In July Fourth 1779, Congress went to Mass. One newspaper reported that on “the day which gave freedom to the vast republic of America, the Congress, the president and councils of state, with other civil and military officers” attended “Roman chapel” at the invitation of “His Most Christian Majesty” Louis XVI’s emissary. “A Te Deum was performed,” giving “great satisfaction to all present.” Protestant American rebels worshipping with Catholic French monarchists elicited cross-confessional interest in another country: Ireland. 

The above report comes from the Presbyterian Londonderry Journal in the north of Ireland. Writing for the Anglican Freeman’s Journal in Dublin, Catholic polemicist Father Arthur O’Leary wondered how “banishment and proscription, on account of religious systems” still prevailed in Ireland when “Presbyterians and Catholics chant the Te Deum in the same chapel in America?” Irish interest in Franco-American worship suggests that the American Revolution was a war with not only global implications but religious ones too. Irishmen and Irish-Americans—Anglican, Presbyterian, Catholic—provided essential manpower for both rebels and royalists alike. How Crown and Congress respectively managed religious tensions in mobilizing Irish troops helped decide the war’s outcome. The Continental Army overcame sectarian tensions to become a multiconfessional force. In contrast, King George’s army saw religious animosities hamper recruitment, strain soldier-officer relations, and polarize the war in Ireland.      

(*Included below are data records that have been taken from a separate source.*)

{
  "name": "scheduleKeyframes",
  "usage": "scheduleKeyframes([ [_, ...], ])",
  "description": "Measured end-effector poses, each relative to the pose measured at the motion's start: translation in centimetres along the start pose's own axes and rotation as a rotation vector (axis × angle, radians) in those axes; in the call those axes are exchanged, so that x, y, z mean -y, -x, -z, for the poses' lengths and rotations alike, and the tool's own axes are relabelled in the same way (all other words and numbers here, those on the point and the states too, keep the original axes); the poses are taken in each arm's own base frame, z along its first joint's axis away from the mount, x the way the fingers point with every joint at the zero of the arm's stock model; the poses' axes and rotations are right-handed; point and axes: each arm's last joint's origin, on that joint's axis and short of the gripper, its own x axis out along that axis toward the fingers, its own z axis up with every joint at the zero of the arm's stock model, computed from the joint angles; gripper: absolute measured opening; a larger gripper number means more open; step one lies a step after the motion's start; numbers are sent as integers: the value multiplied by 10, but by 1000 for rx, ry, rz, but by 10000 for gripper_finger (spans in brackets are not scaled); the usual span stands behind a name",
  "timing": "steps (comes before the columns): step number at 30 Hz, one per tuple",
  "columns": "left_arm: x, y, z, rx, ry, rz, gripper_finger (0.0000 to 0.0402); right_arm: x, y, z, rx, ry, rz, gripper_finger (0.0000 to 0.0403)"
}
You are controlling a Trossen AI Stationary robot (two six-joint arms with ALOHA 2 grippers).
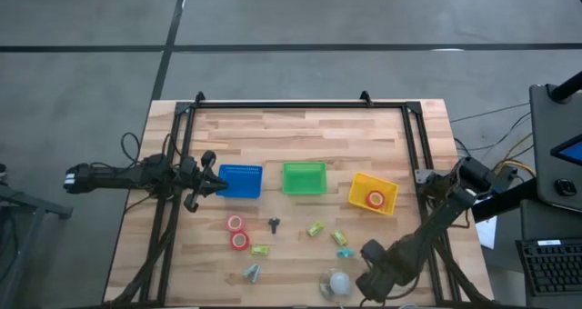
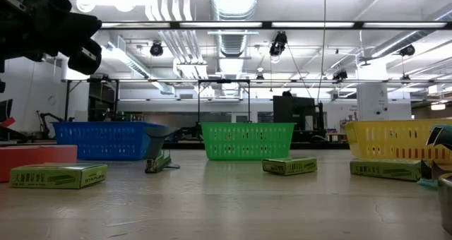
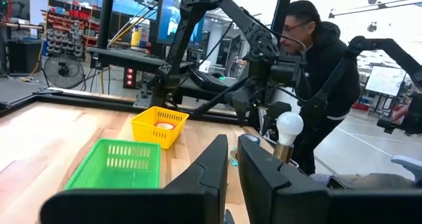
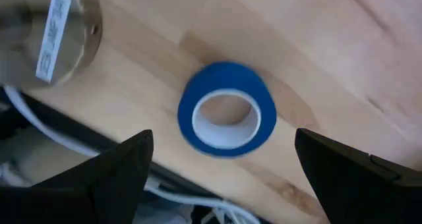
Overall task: Pick and place Stapler, Stapler remover, tape
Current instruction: Put the blue tape into the yellow bin
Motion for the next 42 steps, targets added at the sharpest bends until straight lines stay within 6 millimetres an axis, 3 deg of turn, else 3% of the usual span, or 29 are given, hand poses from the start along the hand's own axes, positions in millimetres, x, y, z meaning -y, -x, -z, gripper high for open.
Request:
scheduleKeyframes([
  [23, 0, 0, 1, -9, 2, -2, 42, -4, -36, 2, 51, 135, 79, 364],
  [30, 0, 0, 1, -11, 2, -2, 42, -5, -46, 2, 43, 156, 104, 328],
  [37, 0, 0, 2, -17, 3, -4, 42, -5, -42, 1, 43, 174, 103, 282],
  [42, 0, 0, 2, -16, 3, -4, 42, 0, -31, 1, 45, 174, 110, 278],
])
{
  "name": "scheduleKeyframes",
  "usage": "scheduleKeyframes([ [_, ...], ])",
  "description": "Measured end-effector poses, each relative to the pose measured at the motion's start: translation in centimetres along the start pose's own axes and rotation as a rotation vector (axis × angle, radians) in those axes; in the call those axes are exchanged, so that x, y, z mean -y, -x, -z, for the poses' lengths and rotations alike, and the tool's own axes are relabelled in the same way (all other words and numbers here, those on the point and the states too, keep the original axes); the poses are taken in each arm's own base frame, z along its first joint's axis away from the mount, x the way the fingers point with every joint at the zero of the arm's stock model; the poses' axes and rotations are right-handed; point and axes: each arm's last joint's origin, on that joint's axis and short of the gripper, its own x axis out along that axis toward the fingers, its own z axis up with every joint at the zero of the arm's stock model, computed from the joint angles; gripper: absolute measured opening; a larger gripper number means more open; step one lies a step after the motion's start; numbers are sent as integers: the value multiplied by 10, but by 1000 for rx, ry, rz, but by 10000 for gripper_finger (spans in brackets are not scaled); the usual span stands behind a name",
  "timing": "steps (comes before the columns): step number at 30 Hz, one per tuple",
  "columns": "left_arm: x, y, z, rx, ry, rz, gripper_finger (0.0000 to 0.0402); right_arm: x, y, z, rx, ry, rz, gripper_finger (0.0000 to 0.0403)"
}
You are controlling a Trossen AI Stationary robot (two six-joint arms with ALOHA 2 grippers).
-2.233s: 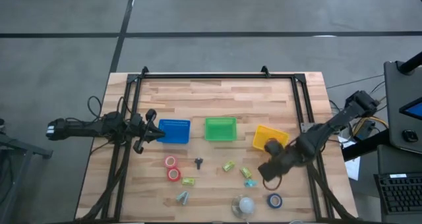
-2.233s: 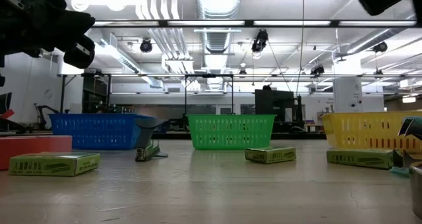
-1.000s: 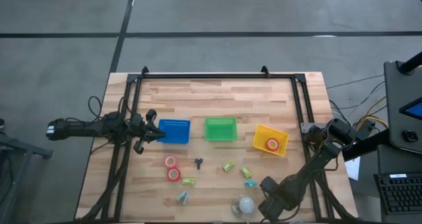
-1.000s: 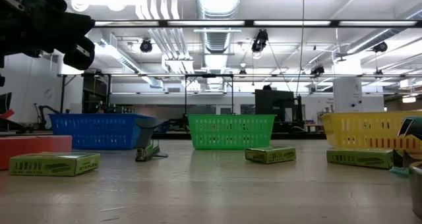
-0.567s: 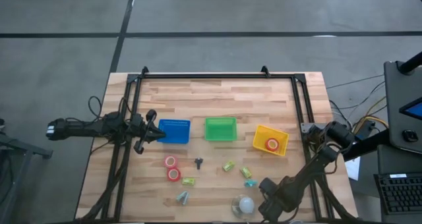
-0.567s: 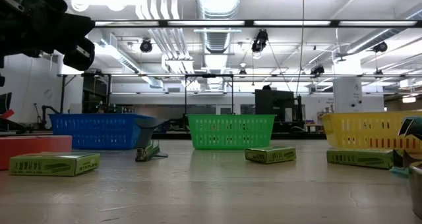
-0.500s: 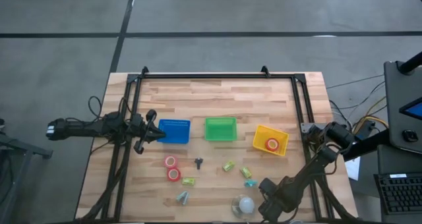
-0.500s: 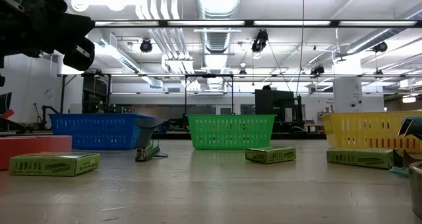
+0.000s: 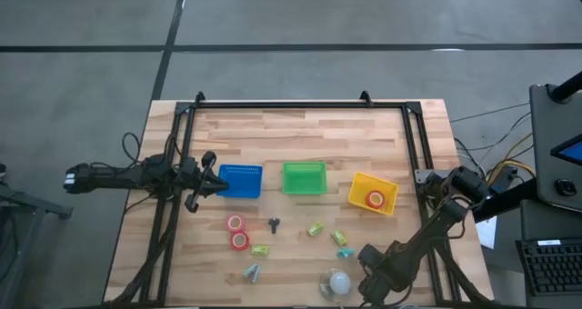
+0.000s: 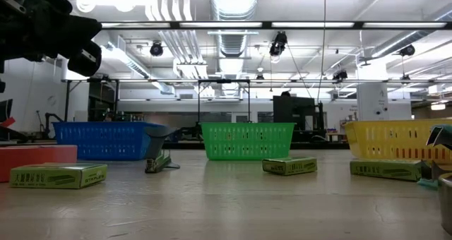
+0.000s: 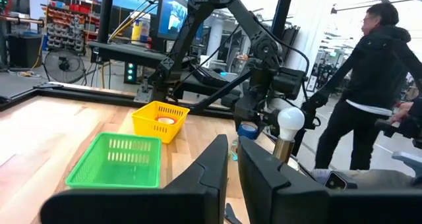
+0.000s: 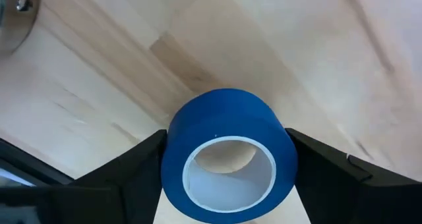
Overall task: Pick and place Stapler, Stapler remover, tape
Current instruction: Put the blue tape into the yellow bin
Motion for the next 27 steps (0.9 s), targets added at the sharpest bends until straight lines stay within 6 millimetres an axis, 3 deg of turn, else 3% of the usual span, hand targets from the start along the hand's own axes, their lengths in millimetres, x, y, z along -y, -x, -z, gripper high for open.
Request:
scheduleKeyframes([
  [18, 0, 0, 1, -8, 2, -2, 42, 42, 67, -23, 97, -26, 39, 287],
  [27, 0, 0, 1, -7, 2, -1, 42, 81, 109, -40, 233, -62, 33, 284],
])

Nearly half a million Irish immigrated to British North America in the eighteenth century. Outside New England, one in six white Americans were of Irish descent. Two-thirds were “Scotch-Irish” Presbyterians, the rest mostly Catholics. The American colonies appealed to Irishmen because they lacked the religious hierarchy that restricted liberty and opportunity in Ireland. Sectarian and dynastic wars in seventeenth-century Ireland produced a “Protestant Ascendancy” that prescribed privileges for Anglicans but led to dispossession for Catholics and discrimination against Presbyterians. While Catholics owned two-thirds of Irish land in 1640, they retained only a tenth of it sixty years later. “Penal laws” deprived Catholics of civil rights. Largely of Scottish descent, Presbyterians provided invaluable settlers and soldiers to the Ascendancy, yet remained second-class subjects. The Sacramental Test Act excluded most Presbyterians from politics. The linen industry, lifeblood of Presbyterian Ulster, suffered trade fluctuations exacerbated by British commercial rules. Presbyterians resented Anglican attempts in the 1710s to nullify their marriages and collect tithes. New Light minister John Abernathy’s call for “every man” to “enjoy the freedom of following the Light of his Conscience” resonated with Presbyterians. Unavailable in Ireland, economic and religious liberty proved plentiful in America.  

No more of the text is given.